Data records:
____

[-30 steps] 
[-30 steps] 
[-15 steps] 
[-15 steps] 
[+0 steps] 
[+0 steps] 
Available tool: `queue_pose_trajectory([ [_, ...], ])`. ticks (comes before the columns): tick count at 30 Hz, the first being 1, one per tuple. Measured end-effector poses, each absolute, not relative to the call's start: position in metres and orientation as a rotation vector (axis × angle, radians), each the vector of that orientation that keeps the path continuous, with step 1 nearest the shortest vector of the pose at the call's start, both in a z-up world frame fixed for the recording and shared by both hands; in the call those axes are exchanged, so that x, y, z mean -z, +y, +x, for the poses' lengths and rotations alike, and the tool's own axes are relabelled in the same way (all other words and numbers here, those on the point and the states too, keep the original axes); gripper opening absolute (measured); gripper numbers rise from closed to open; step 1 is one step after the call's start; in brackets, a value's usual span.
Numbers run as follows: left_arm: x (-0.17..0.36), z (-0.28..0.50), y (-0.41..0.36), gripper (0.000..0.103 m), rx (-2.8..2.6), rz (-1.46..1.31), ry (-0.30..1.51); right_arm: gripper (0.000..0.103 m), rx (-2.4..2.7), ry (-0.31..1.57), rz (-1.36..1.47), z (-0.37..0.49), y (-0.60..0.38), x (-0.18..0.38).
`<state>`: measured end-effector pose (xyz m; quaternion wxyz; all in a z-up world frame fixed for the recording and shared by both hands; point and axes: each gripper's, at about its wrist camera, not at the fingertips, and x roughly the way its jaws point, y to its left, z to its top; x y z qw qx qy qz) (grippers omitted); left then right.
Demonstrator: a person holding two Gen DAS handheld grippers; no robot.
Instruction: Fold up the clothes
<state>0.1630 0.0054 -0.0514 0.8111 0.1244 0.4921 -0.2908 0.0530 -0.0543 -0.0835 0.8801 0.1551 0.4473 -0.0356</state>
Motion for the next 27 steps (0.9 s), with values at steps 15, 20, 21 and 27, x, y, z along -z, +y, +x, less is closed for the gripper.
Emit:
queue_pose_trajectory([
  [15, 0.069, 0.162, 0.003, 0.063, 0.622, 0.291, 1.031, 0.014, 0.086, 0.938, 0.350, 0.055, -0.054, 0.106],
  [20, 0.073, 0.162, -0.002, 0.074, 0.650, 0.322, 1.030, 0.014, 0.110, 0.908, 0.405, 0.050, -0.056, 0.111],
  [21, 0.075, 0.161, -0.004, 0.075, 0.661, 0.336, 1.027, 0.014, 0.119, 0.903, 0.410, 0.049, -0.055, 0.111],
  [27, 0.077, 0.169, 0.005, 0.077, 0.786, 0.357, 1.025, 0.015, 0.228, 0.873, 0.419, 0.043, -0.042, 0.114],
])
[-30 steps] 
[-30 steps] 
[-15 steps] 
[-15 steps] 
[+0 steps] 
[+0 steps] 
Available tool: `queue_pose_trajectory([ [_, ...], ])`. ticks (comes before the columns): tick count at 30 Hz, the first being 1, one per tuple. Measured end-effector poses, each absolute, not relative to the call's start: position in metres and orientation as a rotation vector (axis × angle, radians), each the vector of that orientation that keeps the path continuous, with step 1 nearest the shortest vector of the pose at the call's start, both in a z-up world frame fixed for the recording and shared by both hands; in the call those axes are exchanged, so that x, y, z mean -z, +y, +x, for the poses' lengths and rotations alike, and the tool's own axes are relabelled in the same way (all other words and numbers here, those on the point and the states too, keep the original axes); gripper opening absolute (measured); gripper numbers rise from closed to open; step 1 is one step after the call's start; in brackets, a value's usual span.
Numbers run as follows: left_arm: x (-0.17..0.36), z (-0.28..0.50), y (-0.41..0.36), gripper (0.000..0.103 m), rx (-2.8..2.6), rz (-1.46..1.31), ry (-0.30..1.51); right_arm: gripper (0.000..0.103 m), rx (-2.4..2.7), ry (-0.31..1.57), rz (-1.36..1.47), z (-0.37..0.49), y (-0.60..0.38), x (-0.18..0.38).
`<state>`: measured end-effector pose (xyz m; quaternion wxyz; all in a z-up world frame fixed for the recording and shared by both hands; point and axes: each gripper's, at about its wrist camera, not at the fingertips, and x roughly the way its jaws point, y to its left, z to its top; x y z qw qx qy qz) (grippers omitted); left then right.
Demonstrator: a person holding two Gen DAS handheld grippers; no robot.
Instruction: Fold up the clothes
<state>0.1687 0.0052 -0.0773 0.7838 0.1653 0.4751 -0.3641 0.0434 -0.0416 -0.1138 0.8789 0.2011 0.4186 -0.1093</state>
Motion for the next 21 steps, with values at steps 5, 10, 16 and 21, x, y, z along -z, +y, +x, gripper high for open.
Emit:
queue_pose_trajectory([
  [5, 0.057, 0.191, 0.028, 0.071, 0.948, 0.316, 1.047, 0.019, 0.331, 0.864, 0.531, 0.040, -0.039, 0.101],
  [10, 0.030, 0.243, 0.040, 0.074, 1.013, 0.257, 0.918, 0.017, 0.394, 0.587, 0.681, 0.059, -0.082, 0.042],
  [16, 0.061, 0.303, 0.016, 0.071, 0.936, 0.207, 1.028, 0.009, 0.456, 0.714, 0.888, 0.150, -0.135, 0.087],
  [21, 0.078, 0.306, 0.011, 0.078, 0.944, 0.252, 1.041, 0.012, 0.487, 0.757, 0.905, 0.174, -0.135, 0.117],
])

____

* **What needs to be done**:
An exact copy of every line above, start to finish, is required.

* **Answer to this task**:
[-30 steps] 
[-30 steps] 
[-15 steps] 
[-15 steps] 
[+0 steps] 
[+0 steps] 
Available tool: `queue_pose_trajectory([ [_, ...], ])`. ticks (comes before the columns): tick count at 30 Hz, the first being 1, one per tuple. Measured end-effector poses, each absolute, not relative to the call's start: position in metres and orientation as a rotation vector (axis × angle, radians), each the vector of that orientation that keeps the path continuous, with step 1 nearest the shortest vector of the pose at the call's start, both in a z-up world frame fixed for the recording and shared by both hands; in the call those axes are exchanged, so that x, y, z mean -z, +y, +x, for the poses' lengths and rotations alike, and the tool's own axes are relabelled in the same way (all other words and numbers here, those on the point and the states too, keep the original axes); gripper opening absolute (measured); gripper numbers rise from closed to open; step 1 is one step after the call's start; in brackets, a value's usual span.
Numbers run as follows: left_arm: x (-0.17..0.36), z (-0.28..0.50), y (-0.41..0.36), gripper (0.000..0.103 m), rx (-2.8..2.6), rz (-1.46..1.31), ry (-0.30..1.51); right_arm: gripper (0.000..0.103 m), rx (-2.4..2.7), ry (-0.31..1.57), rz (-1.36..1.47), z (-0.37..0.49), y (-0.60..0.38), x (-0.18..0.38).
`<state>`: measured end-effector pose (xyz m; quaternion wxyz; all in a z-up world frame fixed for the recording and shared by both hands; point and axes: each gripper's, at about its wrist camera, not at the fingertips, and x roughly the way its jaws point, y to its left, z to its top; x y z qw qx qy qz) (grippers omitted); left then right.
Demonstrator: a person holding two Gen DAS handheld grippers; no robot.
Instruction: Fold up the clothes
<state>0.1630 0.0054 -0.0514 0.8111 0.1244 0.4921 -0.2908 0.0530 -0.0543 -0.0835 0.8801 0.1551 0.4473 -0.0356</state>
Motion for the next 27 steps (0.9 s), with values at steps 15, 20, 21 and 27, x, y, z along -z, +y, +x, less is closed for the gripper.
Emit:
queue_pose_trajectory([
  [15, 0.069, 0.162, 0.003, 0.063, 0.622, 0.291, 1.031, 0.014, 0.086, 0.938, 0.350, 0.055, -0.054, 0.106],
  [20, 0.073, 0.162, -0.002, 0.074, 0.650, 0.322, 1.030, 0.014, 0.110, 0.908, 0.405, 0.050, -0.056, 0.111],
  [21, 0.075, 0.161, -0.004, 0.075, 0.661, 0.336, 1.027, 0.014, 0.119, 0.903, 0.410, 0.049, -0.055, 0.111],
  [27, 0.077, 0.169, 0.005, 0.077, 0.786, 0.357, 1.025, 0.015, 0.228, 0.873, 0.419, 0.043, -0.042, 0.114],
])
[-30 steps] 
[-30 steps] 
[-15 steps] 
[-15 steps] 
[+0 steps] 
[+0 steps] 
Available tool: `queue_pose_trajectory([ [_, ...], ])`. ticks (comes before the columns): tick count at 30 Hz, the first being 1, one per tuple. Measured end-effector poses, each absolute, not relative to the call's start: position in metres and orientation as a rotation vector (axis × angle, radians), each the vector of that orientation that keeps the path continuous, with step 1 nearest the shortest vector of the pose at the call's start, both in a z-up world frame fixed for the recording and shared by both hands; in the call those axes are exchanged, so that x, y, z mean -z, +y, +x, for the poses' lengths and rotations alike, and the tool's own axes are relabelled in the same way (all other words and numbers here, those on the point and the states too, keep the original axes); gripper opening absolute (measured); gripper numbers rise from closed to open; step 1 is one step after the call's start; in brackets, a value's usual span.
Numbers run as follows: left_arm: x (-0.17..0.36), z (-0.28..0.50), y (-0.41..0.36), gripper (0.000..0.103 m), rx (-2.8..2.6), rz (-1.46..1.31), ry (-0.30..1.51); right_arm: gripper (0.000..0.103 m), rx (-2.4..2.7), ry (-0.31..1.57), rz (-1.36..1.47), z (-0.37..0.49), y (-0.60..0.38), x (-0.18..0.38).
`<state>`: measured end-effector pose (xyz m; quaternion wxyz; all in a z-up world frame fixed for the recording and shared by both hands; point and axes: each gripper's, at about its wrist camera, not at the fingertips, and x roughly the way its jaws point, y to its left, z to its top; x y z qw qx qy qz) (grippers omitted); left then right.
Demonstrator: a person holding two Gen DAS handheld grippers; no robot.
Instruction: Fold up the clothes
<state>0.1687 0.0052 -0.0773 0.7838 0.1653 0.4751 -0.3641 0.0434 -0.0416 -0.1138 0.8789 0.2011 0.4186 -0.1093</state>
Motion for the next 21 steps, with values at steps 5, 10, 16 and 21, x, y, z along -z, +y, +x, gripper high for open.
Emit:
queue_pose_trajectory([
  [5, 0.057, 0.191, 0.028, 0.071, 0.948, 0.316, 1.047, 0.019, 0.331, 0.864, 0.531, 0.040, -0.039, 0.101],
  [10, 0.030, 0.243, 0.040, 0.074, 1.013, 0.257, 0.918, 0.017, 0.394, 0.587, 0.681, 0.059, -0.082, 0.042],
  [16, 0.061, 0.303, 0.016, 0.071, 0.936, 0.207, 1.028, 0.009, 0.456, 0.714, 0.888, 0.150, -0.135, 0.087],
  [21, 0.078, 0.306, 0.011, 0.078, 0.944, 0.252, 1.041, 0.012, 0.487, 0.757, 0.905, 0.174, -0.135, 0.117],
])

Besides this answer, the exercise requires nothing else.